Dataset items
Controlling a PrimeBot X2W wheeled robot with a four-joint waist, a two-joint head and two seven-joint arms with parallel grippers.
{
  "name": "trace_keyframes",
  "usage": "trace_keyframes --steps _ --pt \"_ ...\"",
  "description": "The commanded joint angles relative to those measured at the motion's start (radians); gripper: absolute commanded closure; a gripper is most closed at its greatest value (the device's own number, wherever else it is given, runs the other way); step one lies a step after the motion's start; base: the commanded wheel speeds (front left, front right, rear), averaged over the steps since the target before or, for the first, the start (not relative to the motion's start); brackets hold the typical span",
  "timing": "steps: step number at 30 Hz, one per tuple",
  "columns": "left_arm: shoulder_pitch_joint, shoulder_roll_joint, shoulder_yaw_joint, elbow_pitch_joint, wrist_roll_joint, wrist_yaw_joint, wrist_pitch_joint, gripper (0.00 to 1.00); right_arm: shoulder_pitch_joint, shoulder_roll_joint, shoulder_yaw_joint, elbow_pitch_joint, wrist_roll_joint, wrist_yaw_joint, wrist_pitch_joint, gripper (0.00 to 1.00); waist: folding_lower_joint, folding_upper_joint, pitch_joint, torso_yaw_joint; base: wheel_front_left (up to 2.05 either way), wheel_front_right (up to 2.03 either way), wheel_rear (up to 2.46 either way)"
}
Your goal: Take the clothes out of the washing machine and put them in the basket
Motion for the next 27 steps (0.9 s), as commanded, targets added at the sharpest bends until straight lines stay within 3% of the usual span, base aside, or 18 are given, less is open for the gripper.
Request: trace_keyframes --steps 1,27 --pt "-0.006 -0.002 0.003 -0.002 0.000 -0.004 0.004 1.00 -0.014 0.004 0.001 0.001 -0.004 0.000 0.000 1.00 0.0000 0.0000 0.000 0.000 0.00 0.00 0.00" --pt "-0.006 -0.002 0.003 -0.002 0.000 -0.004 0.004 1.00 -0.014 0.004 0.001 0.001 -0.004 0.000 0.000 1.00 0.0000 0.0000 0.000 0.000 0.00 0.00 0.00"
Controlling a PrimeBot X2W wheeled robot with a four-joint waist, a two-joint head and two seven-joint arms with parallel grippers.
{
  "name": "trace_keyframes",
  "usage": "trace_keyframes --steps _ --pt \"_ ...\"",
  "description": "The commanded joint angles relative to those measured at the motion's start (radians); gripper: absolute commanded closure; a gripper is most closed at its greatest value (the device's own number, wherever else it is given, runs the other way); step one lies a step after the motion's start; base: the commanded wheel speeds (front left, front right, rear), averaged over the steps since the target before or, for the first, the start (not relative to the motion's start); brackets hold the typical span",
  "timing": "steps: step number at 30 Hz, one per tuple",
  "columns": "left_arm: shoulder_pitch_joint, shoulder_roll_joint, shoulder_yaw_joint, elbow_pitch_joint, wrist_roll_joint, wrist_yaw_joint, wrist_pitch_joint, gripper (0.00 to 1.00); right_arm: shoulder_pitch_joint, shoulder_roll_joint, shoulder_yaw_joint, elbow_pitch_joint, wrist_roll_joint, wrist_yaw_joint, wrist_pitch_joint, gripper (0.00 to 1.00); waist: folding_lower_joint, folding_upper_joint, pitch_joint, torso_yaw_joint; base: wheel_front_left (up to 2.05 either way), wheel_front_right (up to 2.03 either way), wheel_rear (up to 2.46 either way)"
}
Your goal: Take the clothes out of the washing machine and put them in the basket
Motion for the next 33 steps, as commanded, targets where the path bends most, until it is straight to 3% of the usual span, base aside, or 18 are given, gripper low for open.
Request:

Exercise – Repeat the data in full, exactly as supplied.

Result of the task –
Controlling a PrimeBot X2W wheeled robot with a four-joint waist, a two-joint head and two seven-joint arms with parallel grippers.
{
  "name": "trace_keyframes",
  "usage": "trace_keyframes --steps _ --pt \"_ ...\"",
  "description": "The commanded joint angles relative to those measured at the motion's start (radians); gripper: absolute commanded closure; a gripper is most closed at its greatest value (the device's own number, wherever else it is given, runs the other way); step one lies a step after the motion's start; base: the commanded wheel speeds (front left, front right, rear), averaged over the steps since the target before or, for the first, the start (not relative to the motion's start); brackets hold the typical span",
  "timing": "steps: step number at 30 Hz, one per tuple",
  "columns": "left_arm: shoulder_pitch_joint, shoulder_roll_joint, shoulder_yaw_joint, elbow_pitch_joint, wrist_roll_joint, wrist_yaw_joint, wrist_pitch_joint, gripper (0.00 to 1.00); right_arm: shoulder_pitch_joint, shoulder_roll_joint, shoulder_yaw_joint, elbow_pitch_joint, wrist_roll_joint, wrist_yaw_joint, wrist_pitch_joint, gripper (0.00 to 1.00); waist: folding_lower_joint, folding_upper_joint, pitch_joint, torso_yaw_joint; base: wheel_front_left (up to 2.05 either way), wheel_front_right (up to 2.03 either way), wheel_rear (up to 2.46 either way)"
}
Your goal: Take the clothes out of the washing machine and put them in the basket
Motion for the next 27 steps (0.9 s), as commanded, targets added at the sharpest bends until straight lines stay within 3% of the usual span, base aside, or 18 are given, less is open for the gripper.
Request: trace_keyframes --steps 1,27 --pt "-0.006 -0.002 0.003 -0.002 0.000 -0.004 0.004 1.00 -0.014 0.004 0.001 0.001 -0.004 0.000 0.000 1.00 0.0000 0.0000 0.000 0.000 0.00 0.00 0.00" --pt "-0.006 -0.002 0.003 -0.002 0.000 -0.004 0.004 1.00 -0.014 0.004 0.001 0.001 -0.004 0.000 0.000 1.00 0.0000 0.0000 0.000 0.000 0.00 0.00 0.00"
Controlling a PrimeBot X2W wheeled robot with a four-joint waist, a two-joint head and two seven-joint arms with parallel grippers.
{
  "name": "trace_keyframes",
  "usage": "trace_keyframes --steps _ --pt \"_ ...\"",
  "description": "The commanded joint angles relative to those measured at the motion's start (radians); gripper: absolute commanded closure; a gripper is most closed at its greatest value (the device's own number, wherever else it is given, runs the other way); step one lies a step after the motion's start; base: the commanded wheel speeds (front left, front right, rear), averaged over the steps since the target before or, for the first, the start (not relative to the motion's start); brackets hold the typical span",
  "timing": "steps: step number at 30 Hz, one per tuple",
  "columns": "left_arm: shoulder_pitch_joint, shoulder_roll_joint, shoulder_yaw_joint, elbow_pitch_joint, wrist_roll_joint, wrist_yaw_joint, wrist_pitch_joint, gripper (0.00 to 1.00); right_arm: shoulder_pitch_joint, shoulder_roll_joint, shoulder_yaw_joint, elbow_pitch_joint, wrist_roll_joint, wrist_yaw_joint, wrist_pitch_joint, gripper (0.00 to 1.00); waist: folding_lower_joint, folding_upper_joint, pitch_joint, torso_yaw_joint; base: wheel_front_left (up to 2.05 either way), wheel_front_right (up to 2.03 either way), wheel_rear (up to 2.46 either way)"
}
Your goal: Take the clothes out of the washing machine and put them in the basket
Motion for the next 33 steps, as commanded, targets where the path bends most, until it is straight to 3% of the usual span, base aside, or 18 are given, gripper low for open.
Request:

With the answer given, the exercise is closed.